• DATA FOR THE TASK
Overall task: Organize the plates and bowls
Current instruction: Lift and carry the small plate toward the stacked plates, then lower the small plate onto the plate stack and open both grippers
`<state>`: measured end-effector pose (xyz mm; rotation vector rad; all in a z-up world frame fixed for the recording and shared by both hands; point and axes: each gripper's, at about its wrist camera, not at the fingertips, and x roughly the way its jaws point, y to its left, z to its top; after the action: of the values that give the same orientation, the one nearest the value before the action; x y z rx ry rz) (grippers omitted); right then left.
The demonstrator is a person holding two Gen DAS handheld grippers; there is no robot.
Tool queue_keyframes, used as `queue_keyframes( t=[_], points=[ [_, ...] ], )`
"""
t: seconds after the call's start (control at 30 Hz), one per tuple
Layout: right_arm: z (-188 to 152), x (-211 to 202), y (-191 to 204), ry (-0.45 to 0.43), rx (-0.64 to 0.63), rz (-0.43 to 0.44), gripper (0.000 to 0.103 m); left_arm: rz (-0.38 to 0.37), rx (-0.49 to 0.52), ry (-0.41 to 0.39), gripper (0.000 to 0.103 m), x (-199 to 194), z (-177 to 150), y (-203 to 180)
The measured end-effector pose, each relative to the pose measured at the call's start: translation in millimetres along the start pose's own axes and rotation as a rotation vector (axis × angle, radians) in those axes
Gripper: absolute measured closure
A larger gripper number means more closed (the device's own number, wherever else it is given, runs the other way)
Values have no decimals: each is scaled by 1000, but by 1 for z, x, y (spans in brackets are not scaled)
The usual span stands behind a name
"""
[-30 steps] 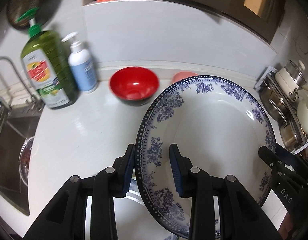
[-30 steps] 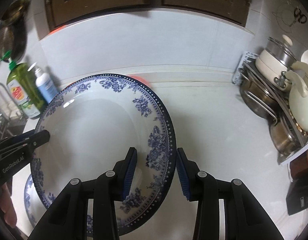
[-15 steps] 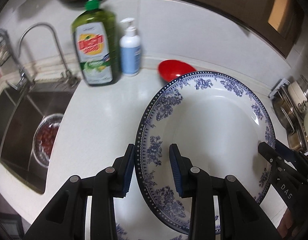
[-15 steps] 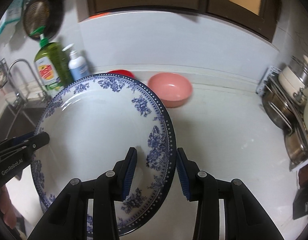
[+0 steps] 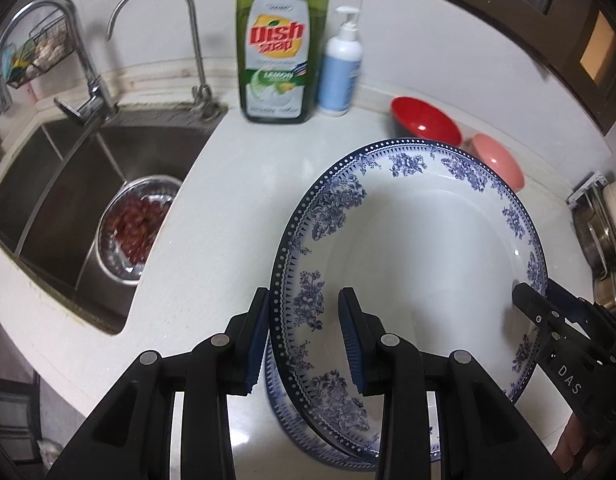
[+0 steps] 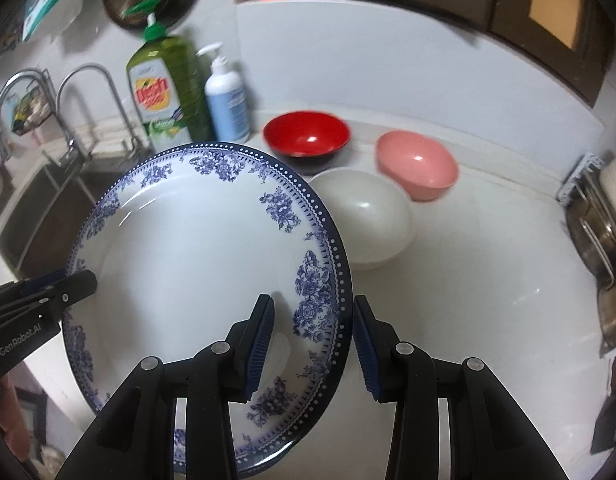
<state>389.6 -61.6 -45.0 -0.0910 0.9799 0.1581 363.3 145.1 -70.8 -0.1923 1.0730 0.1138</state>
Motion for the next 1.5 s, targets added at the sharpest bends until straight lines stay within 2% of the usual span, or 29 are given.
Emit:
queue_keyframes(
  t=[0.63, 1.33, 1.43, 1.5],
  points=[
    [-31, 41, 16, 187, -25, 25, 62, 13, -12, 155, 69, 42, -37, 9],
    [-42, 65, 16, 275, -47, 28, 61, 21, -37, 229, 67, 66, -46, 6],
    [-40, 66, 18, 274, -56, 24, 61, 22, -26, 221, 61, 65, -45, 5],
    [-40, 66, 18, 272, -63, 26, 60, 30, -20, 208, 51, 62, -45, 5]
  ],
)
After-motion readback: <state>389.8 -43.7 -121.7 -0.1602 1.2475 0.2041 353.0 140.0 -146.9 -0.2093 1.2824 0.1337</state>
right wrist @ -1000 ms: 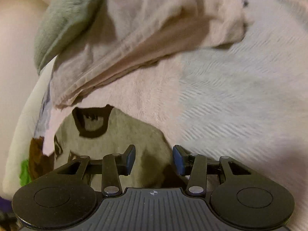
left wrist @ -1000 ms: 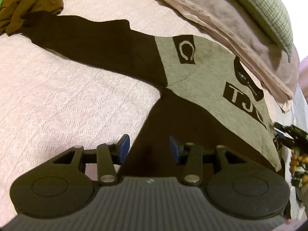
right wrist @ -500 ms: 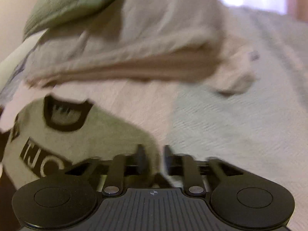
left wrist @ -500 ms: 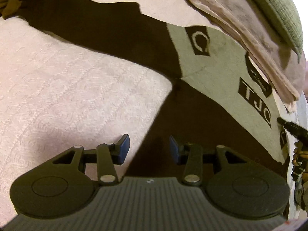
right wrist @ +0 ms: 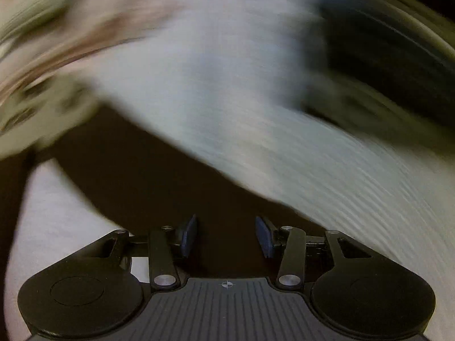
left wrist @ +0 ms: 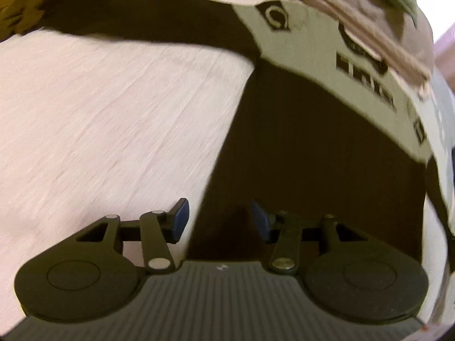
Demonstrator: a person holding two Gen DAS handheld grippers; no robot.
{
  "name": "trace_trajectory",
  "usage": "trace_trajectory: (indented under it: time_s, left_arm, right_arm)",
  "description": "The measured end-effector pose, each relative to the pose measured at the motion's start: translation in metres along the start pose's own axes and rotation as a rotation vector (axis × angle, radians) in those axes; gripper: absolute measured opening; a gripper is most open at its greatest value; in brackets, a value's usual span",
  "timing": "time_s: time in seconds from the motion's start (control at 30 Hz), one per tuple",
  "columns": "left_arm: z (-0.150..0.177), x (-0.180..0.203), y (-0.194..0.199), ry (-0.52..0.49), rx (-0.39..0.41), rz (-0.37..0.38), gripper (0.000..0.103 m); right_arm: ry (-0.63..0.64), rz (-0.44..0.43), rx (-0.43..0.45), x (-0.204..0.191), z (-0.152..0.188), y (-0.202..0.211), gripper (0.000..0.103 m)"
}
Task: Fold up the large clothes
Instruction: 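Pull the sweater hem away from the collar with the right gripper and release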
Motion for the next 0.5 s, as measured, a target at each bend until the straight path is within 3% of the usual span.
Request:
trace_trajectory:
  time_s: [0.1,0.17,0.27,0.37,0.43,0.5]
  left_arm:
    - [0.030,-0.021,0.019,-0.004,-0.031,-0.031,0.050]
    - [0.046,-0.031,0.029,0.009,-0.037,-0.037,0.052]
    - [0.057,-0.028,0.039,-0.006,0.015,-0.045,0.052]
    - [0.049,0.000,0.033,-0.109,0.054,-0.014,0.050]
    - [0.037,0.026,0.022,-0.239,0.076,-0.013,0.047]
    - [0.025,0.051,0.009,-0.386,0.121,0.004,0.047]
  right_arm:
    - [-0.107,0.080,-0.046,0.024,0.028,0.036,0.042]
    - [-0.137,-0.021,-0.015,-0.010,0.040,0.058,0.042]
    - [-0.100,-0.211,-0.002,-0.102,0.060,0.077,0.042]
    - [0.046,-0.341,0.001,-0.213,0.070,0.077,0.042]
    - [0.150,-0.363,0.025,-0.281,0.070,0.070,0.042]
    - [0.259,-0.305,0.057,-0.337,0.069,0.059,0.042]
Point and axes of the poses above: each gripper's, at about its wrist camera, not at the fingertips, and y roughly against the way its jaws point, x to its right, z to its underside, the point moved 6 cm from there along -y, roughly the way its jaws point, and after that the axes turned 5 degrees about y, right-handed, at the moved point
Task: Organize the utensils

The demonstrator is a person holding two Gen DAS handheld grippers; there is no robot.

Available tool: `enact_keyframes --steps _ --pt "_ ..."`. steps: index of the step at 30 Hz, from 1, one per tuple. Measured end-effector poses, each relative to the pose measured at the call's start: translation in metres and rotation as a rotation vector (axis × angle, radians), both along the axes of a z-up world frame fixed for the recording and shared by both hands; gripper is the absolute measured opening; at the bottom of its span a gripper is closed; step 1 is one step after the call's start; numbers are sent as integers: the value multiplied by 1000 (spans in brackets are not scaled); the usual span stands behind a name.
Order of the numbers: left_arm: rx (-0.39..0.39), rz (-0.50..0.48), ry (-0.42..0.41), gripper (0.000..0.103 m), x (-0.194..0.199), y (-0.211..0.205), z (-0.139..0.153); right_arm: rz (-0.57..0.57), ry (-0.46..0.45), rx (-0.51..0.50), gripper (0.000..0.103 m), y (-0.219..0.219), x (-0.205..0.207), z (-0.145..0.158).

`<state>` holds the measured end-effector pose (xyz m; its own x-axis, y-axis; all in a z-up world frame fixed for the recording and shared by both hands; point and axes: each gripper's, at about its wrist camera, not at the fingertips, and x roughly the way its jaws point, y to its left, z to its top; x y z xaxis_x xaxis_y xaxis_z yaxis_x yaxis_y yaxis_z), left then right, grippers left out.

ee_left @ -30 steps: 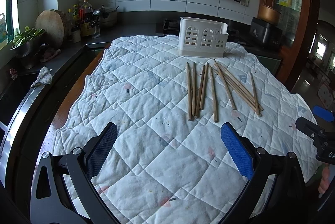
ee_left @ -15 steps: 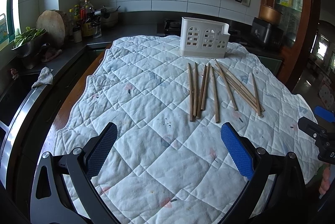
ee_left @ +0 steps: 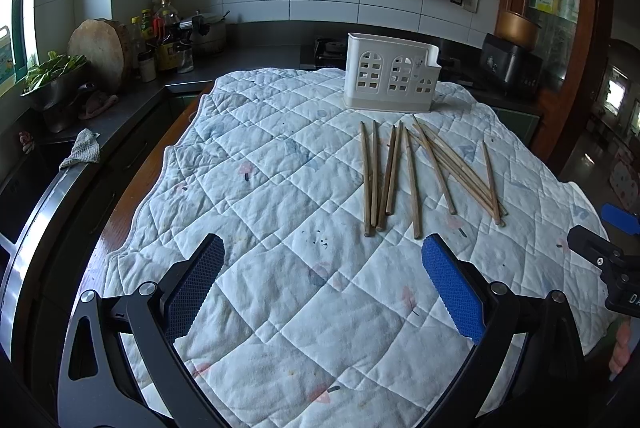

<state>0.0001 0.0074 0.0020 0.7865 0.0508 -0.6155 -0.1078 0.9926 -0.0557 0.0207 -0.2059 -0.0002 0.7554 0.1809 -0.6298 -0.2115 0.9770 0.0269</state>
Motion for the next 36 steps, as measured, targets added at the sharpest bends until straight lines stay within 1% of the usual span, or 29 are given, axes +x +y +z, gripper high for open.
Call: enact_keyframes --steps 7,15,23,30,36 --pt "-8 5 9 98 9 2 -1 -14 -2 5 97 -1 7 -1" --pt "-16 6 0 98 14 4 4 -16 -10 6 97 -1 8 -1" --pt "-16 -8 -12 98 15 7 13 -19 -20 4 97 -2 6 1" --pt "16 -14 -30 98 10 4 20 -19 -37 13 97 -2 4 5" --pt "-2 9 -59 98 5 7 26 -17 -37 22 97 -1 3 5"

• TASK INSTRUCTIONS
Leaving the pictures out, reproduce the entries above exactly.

• TASK RESULT
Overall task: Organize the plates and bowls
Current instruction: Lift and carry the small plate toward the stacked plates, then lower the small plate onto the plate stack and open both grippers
`<state>`: measured end-effector pose (xyz mm; rotation vector rad; all in a z-up world frame fixed for the recording and shared by both hands; point and axes: each gripper's, at about its wrist camera, not at the fingertips, and x roughly the way its jaws point, y to its left, z to its top; after the action: of the values that give the same orientation, the one nearest the value before the action; x y z rx ry rz) (grippers omitted); right then left.
The demonstrator is a person holding two Gen DAS handheld grippers; there is no robot.
Tool queue_keyframes, used as `queue_keyframes( t=[_], points=[ [_, ...] ], )`
"""
t: seconds after the call's start (control at 30 Hz), one per tuple
Layout: right_arm: z (-188 to 152), x (-211 to 202), y (-191 to 204), ry (-0.45 to 0.43), rx (-0.64 to 0.63), rz (-0.43 to 0.44), gripper (0.000 to 0.103 m); left_arm: rz (-0.38 to 0.37), rx (-0.49 to 0.52), ry (-0.41 to 0.39), gripper (0.000 to 0.103 m), x (-199 to 194), z (-177 to 150), y (-203 to 180)
The measured end-effector pose, each relative to the pose measured at the call's start: translation in millimetres along the start pose's own axes and rotation as a rotation vector (axis × angle, radians) in those axes
Gripper: absolute measured closure
A larger gripper number means more closed (the device's own number, wherever else it is given, runs the other way)
Values have no decimals: each is scaled by 1000, but by 1 for z, x, y (spans in brackets are not scaled)
The usual span stands behind a name
"""
[-30 steps] 
[-30 steps] 
[-15 steps] 
[-15 steps] 
[+0 steps] 
[+0 steps] 
<state>389.6 -61.6 -45.0 -0.0910 0.9799 0.1581 363.3 145.1 -70.8 -0.1923 1.0730 0.1138</state>
Motion for the next 1.5 s, targets added at the sharpest bends until straight lines stay within 2% of the usual span, or 29 are given.
Emit:
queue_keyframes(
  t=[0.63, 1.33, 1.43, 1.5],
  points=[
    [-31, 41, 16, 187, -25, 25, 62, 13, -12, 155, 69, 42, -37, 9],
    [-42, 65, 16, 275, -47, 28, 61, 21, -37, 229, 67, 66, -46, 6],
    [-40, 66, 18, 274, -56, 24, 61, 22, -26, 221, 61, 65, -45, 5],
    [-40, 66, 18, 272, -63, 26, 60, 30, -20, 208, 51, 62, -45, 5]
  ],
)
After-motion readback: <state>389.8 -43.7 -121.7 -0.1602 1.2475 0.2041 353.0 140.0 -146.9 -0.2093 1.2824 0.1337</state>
right wrist @ -1000 ms: 
left wrist @ -1000 ms: 
right wrist @ -500 ms: 
left wrist @ -500 ms: 
right wrist @ +0 ms: 
left wrist @ +0 ms: 
Demonstrator: a person holding two Gen DAS handheld grippers; no robot.
{
  "name": "trace_trajectory",
  "usage": "trace_trajectory: (indented under it: time_s, left_arm, right_arm)",
  "description": "The measured end-effector pose, each relative to the pose measured at the motion's start: translation in metres along the start pose's own axes and rotation as a rotation vector (axis × angle, radians) in those axes; gripper: absolute measured opening; a gripper is most open at its greatest value; in brackets, a value's usual span",
  "timing": "time_s: time in seconds from the motion's start (control at 30 Hz), one per tuple",
  "columns": "left_arm: z (-0.150..0.177), x (-0.180..0.203), y (-0.194..0.199), ry (-0.52..0.49), rx (-0.39..0.41), rz (-0.37..0.38), gripper (0.000..0.103 m); right_arm: ry (-0.63..0.64), rz (-0.44..0.43), rx (-0.43..0.45), x (-0.204..0.191), z (-0.152..0.188), y (-0.202..0.211), gripper (0.000..0.103 m)"
}
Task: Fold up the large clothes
Instruction: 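Pull the sweater hem away from the collar with the right gripper and release
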Motion for the next 0.5 s, as measured, a target at each bend until the straight path is within 3% of the usual span.
Request:
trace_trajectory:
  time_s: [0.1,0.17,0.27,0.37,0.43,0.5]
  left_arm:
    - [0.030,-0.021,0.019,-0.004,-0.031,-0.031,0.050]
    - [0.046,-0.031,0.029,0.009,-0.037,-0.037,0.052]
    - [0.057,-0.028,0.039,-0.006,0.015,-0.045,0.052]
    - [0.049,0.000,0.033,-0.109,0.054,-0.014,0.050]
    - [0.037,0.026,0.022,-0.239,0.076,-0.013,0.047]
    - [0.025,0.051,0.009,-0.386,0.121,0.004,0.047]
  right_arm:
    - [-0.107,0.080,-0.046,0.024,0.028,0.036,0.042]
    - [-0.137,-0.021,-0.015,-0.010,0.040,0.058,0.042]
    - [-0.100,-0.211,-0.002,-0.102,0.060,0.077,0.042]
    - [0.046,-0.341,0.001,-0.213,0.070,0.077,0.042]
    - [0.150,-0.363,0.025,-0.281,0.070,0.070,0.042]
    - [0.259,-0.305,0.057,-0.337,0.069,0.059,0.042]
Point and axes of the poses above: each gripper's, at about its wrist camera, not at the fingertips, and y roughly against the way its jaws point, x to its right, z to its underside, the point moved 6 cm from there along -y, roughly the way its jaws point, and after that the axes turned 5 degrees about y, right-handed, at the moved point
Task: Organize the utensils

The demonstrator is a person holding two Gen DAS handheld grippers; there is no robot.

Available tool: `enact_keyframes --steps _ --pt "_ ..."`. steps: index of the step at 30 Hz, from 1, one per tuple. Measured end-effector poses, each relative to the pose measured at the call's start: translation in metres and rotation as a rotation vector (axis × angle, radians), both along the axes of a z-up world frame fixed for the recording and shared by both hands; gripper is the absolute measured opening; at the bottom of its span a gripper is closed; step 1 is one step after the call's start; numbers are sent as integers: the value multiplied by 1000 (spans in brackets are not scaled); the usual span stands behind a name.
Order of the numbers: left_arm: rx (-0.39..0.39), rz (-0.50..0.48), ry (-0.42..0.41), gripper (0.000..0.103 m), x (-0.194..0.199), y (-0.211..0.205), z (-0.139..0.153); right_arm: rz (-0.57..0.57), ry (-0.46..0.45), rx (-0.51..0.50), gripper (0.000..0.103 m), y (-0.219..0.219), x (-0.205..0.207), z (-0.145..0.158).

`<state>` holds the measured end-effector pose (xyz m; its own x-axis, y-axis; all in a z-up world frame fixed for the recording and shared by both hands; point and axes: each gripper's, at about its wrist camera, not at the fingertips, and x roughly the way its jaws point, y to its left, z to its top; x y z xaxis_x xaxis_y xaxis_z yaxis_x yaxis_y yaxis_z), left then right, grippers left out.

ee_left @ -30 steps: 
ee_left @ -15 steps: 
ee_left @ +0 steps: 

<state>0.0001 0.0074 0.0020 0.7865 0.0508 -0.6155 -0.1078 0.9926 -0.0557 0.0207 -0.2059 -0.0002 0.7554 0.1809 -0.6298 -0.2115 0.9770 0.0269</state>
Motion for the next 36 steps, as measured, targets added at the sharpest bends until straight lines stay within 1% of the usual span, or 29 are given, axes +x +y +z, gripper high for open.
Call: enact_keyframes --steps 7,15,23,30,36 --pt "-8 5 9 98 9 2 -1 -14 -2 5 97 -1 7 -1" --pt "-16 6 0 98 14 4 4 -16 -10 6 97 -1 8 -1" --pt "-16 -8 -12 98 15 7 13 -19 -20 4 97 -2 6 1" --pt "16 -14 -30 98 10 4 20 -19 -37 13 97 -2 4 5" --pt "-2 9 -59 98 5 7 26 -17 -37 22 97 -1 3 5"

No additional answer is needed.